Workflow question Git answers well Git alone struggles with
who changed the code yes not the main issue
which data bytes produced this result not directly this is a core gap
how outputs depend on inputs and stages only by convention weak without extra structure
how to recover large or derived artifacts cleanly not Git's core job teams improvise here
how to compare experimental runs beyond source diff partly often incomplete

This is why "we put it in Git" is not the same claim as "we can defend the result."

Scripts are useful, but they often hide structure

Ad hoc scripts can absolutely be part of a good workflow.

The problem appears when the scripts become the only place where important structure lives:

  • which files are inputs
  • which outputs are derived
  • which parameters were chosen
  • which order the steps are meant to run in

At that point, a teammate can read the code and still not recover the whole operational story without asking the author.

A small example

Imagine a repo with:

  • train.py
  • evaluate.py
  • run_all.sh
  • README.md

That may be enough to get work done.

But now ask stronger questions:

  • which exact dataset version was used
  • which artifacts are intermediate versus trusted outputs
  • whether the shell script assumes files already exist
  • whether metrics from last month can be recovered exactly

Git history plus shell commands can help, but they do not answer all of those on their own.

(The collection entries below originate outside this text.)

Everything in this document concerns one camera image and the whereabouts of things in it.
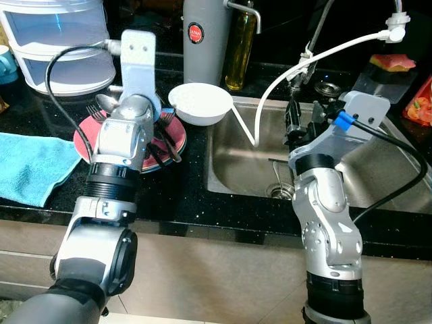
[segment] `sink drain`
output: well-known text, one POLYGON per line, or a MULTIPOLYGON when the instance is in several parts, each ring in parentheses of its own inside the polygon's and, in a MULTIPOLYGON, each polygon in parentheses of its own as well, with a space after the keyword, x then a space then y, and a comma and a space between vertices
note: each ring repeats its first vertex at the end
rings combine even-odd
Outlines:
POLYGON ((274 199, 292 200, 294 194, 294 187, 290 184, 282 182, 282 188, 279 182, 271 184, 267 188, 267 196, 274 199))

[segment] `olive oil bottle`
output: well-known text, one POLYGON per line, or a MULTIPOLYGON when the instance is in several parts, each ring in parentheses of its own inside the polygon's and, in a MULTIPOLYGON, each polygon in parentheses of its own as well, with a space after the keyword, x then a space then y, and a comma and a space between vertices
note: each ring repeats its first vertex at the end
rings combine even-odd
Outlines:
MULTIPOLYGON (((251 0, 248 0, 248 7, 253 7, 251 0)), ((225 83, 231 90, 243 88, 256 24, 257 18, 248 12, 242 11, 237 18, 230 42, 229 56, 227 57, 229 63, 225 77, 225 83)))

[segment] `sink basin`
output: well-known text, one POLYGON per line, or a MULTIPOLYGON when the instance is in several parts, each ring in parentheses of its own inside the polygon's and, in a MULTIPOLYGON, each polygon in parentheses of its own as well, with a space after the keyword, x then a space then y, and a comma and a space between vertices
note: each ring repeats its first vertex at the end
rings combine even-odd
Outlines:
MULTIPOLYGON (((234 104, 246 125, 253 130, 259 99, 234 97, 234 104)), ((284 138, 285 101, 266 102, 261 116, 261 143, 254 148, 243 133, 232 111, 218 124, 209 127, 205 185, 207 190, 226 194, 274 197, 279 182, 292 190, 292 172, 288 167, 288 147, 284 138)), ((312 104, 302 103, 303 122, 308 123, 312 104)), ((405 142, 399 130, 385 118, 381 129, 405 142)), ((347 154, 336 169, 344 175, 350 205, 366 208, 403 186, 417 174, 413 158, 394 145, 373 138, 347 154)), ((426 178, 411 190, 389 201, 382 209, 432 214, 431 168, 426 178)))

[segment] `red plate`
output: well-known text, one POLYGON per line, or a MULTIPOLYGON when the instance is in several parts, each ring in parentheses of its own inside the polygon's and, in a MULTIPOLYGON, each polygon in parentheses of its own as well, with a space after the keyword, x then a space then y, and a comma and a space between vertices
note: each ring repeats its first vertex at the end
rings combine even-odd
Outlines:
MULTIPOLYGON (((97 134, 99 133, 102 124, 97 123, 93 118, 91 118, 91 116, 88 116, 86 119, 84 119, 81 122, 80 127, 82 131, 86 134, 92 149, 94 149, 97 134)), ((175 141, 175 148, 177 149, 177 152, 183 151, 184 145, 186 143, 186 131, 184 130, 181 121, 177 117, 174 117, 172 122, 167 126, 166 131, 175 141)), ((154 138, 152 139, 151 142, 159 146, 159 148, 161 148, 162 151, 167 152, 167 147, 163 141, 154 138)), ((77 131, 75 131, 74 133, 74 144, 78 154, 88 163, 88 154, 87 154, 86 146, 84 145, 84 142, 82 141, 81 137, 78 135, 77 131)), ((159 158, 164 163, 167 163, 170 160, 168 153, 160 154, 159 158)), ((157 166, 158 164, 155 161, 155 159, 152 156, 150 156, 147 160, 144 160, 144 163, 142 164, 142 172, 148 172, 148 171, 159 169, 157 166)))

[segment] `white cable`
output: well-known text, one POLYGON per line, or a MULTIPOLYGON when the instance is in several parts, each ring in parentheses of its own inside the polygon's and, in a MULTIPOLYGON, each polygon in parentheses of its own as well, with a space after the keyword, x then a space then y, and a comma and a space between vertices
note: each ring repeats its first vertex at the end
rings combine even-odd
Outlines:
POLYGON ((264 92, 263 96, 261 97, 258 108, 256 109, 256 115, 255 115, 255 137, 252 137, 252 134, 249 132, 248 128, 246 127, 246 124, 244 123, 243 119, 240 117, 240 114, 238 113, 236 108, 233 108, 233 112, 237 117, 238 122, 242 126, 243 130, 245 131, 247 137, 249 138, 249 141, 252 143, 253 146, 258 147, 259 145, 259 124, 261 121, 261 113, 263 112, 263 106, 264 102, 267 100, 267 97, 270 95, 271 91, 273 91, 276 86, 285 80, 290 74, 296 72, 297 70, 303 68, 304 66, 311 64, 315 61, 318 61, 319 59, 322 59, 324 57, 327 57, 331 54, 334 54, 336 52, 341 51, 342 49, 346 49, 348 47, 351 47, 353 45, 357 45, 359 43, 363 43, 366 41, 371 41, 374 39, 380 39, 382 41, 388 39, 390 36, 389 30, 382 30, 381 32, 377 32, 374 34, 369 34, 366 36, 358 37, 356 39, 350 40, 344 44, 341 44, 339 46, 336 46, 332 49, 329 49, 325 52, 322 52, 318 54, 317 56, 311 57, 310 59, 306 59, 303 62, 295 65, 294 67, 291 67, 288 71, 285 71, 283 74, 281 74, 276 80, 273 81, 272 84, 267 88, 267 90, 264 92))
POLYGON ((290 82, 290 81, 291 81, 292 79, 294 79, 298 74, 301 74, 301 73, 307 73, 307 71, 308 71, 307 67, 304 67, 304 68, 301 69, 301 70, 297 70, 297 71, 295 71, 295 72, 292 72, 289 76, 286 77, 286 80, 287 80, 288 82, 290 82))

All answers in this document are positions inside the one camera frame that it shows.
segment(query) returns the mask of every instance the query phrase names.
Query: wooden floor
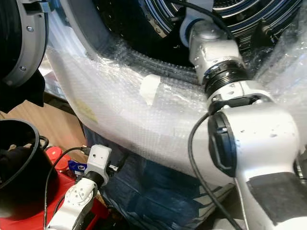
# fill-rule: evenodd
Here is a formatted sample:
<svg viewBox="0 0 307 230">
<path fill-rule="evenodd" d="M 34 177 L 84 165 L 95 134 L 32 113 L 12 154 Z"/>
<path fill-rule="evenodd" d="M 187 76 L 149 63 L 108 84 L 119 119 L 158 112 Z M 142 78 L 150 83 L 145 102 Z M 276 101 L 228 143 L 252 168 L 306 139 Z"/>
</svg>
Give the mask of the wooden floor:
<svg viewBox="0 0 307 230">
<path fill-rule="evenodd" d="M 42 108 L 25 101 L 8 114 L 0 112 L 0 119 L 10 118 L 32 123 L 40 135 L 49 139 L 51 145 L 59 146 L 63 150 L 86 145 L 78 118 L 51 105 L 45 104 Z M 85 161 L 85 157 L 80 153 L 74 152 L 70 156 L 74 160 Z"/>
</svg>

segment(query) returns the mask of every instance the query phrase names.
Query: red cap
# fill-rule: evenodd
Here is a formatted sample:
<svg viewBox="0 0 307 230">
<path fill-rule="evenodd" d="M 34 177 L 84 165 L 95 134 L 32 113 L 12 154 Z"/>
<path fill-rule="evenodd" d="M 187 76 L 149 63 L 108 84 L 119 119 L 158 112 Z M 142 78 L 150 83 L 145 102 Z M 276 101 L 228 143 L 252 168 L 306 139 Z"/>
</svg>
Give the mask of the red cap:
<svg viewBox="0 0 307 230">
<path fill-rule="evenodd" d="M 62 154 L 60 147 L 54 146 L 46 150 L 46 153 L 52 163 Z"/>
<path fill-rule="evenodd" d="M 60 147 L 51 147 L 49 149 L 46 150 L 46 153 L 49 157 L 49 159 L 52 161 L 52 163 L 54 163 L 56 161 L 57 158 L 59 158 L 59 156 L 62 154 L 62 150 Z M 68 161 L 70 161 L 71 158 L 68 155 L 63 156 L 59 162 L 57 163 L 55 169 L 57 171 L 64 171 L 68 169 Z"/>
<path fill-rule="evenodd" d="M 65 155 L 59 160 L 59 162 L 56 165 L 57 171 L 64 171 L 68 169 L 68 161 L 70 161 L 71 158 L 68 155 Z"/>
</svg>

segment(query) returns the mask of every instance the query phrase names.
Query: white robotic arm
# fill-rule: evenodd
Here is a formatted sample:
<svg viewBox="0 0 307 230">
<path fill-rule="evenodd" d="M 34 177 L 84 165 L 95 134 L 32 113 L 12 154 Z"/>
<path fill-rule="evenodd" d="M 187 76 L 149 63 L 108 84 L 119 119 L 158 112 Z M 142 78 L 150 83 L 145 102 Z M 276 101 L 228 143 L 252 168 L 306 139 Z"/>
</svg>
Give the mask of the white robotic arm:
<svg viewBox="0 0 307 230">
<path fill-rule="evenodd" d="M 292 116 L 248 77 L 236 42 L 216 25 L 197 21 L 189 35 L 189 59 L 208 98 L 210 155 L 235 179 L 247 229 L 305 228 L 307 187 L 294 174 L 300 145 Z"/>
<path fill-rule="evenodd" d="M 93 145 L 87 161 L 85 177 L 69 188 L 61 208 L 56 212 L 47 230 L 78 230 L 84 217 L 91 210 L 98 188 L 107 184 L 111 149 Z"/>
</svg>

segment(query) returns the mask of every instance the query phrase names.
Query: blue label
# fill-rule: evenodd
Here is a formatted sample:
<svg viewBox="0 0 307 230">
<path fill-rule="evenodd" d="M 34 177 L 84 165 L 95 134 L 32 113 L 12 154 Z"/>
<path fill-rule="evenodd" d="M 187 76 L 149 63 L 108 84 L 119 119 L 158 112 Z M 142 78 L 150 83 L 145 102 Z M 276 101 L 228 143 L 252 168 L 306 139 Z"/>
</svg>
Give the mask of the blue label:
<svg viewBox="0 0 307 230">
<path fill-rule="evenodd" d="M 68 166 L 70 170 L 79 172 L 84 172 L 87 167 L 86 164 L 78 163 L 75 161 L 68 161 Z"/>
</svg>

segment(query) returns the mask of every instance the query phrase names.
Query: black pad
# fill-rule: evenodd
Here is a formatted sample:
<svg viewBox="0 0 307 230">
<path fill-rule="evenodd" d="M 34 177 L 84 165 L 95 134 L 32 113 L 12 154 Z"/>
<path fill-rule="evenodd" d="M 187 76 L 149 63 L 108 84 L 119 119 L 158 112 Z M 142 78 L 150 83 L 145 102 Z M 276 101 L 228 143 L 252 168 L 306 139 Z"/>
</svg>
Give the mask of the black pad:
<svg viewBox="0 0 307 230">
<path fill-rule="evenodd" d="M 293 173 L 256 176 L 247 184 L 274 225 L 291 218 L 307 216 L 307 187 Z"/>
</svg>

Why teams reach for memory instead of structure

Git-plus-script workflows often survive for longer than they should because the team has informal compensations:

  • one person remembers the right command
  • one folder name is treated as if it were an identity
  • one server still has the "real" copy
  • one notebook output is accepted as evidence

That is not reproducibility. It is social caching.

What this means for DVC

DVC is not here to replace Git.

It is here to complement Git by making parts of the workflow story more explicit:

  • data and artifact identity
  • stage relationships
  • experiment and metric context
  • recovery paths for non-source artifacts

That only makes sense once the Git boundary is understood honestly.

The wrong conclusion to avoid

Do not leave this page thinking:

Git failed us, so we need a different tool for everything.

The better conclusion is:

Git is solving source history well, but source history is only part of the reproducibility problem.

That is a much more stable foundation for the rest of the course.

Keep this standard

When evaluating a fragile workflow, ask two separate questions:

  1. what is Git already preserving well
  2. what important parts of the result story still have no clear owner

That second question is where DVC enters.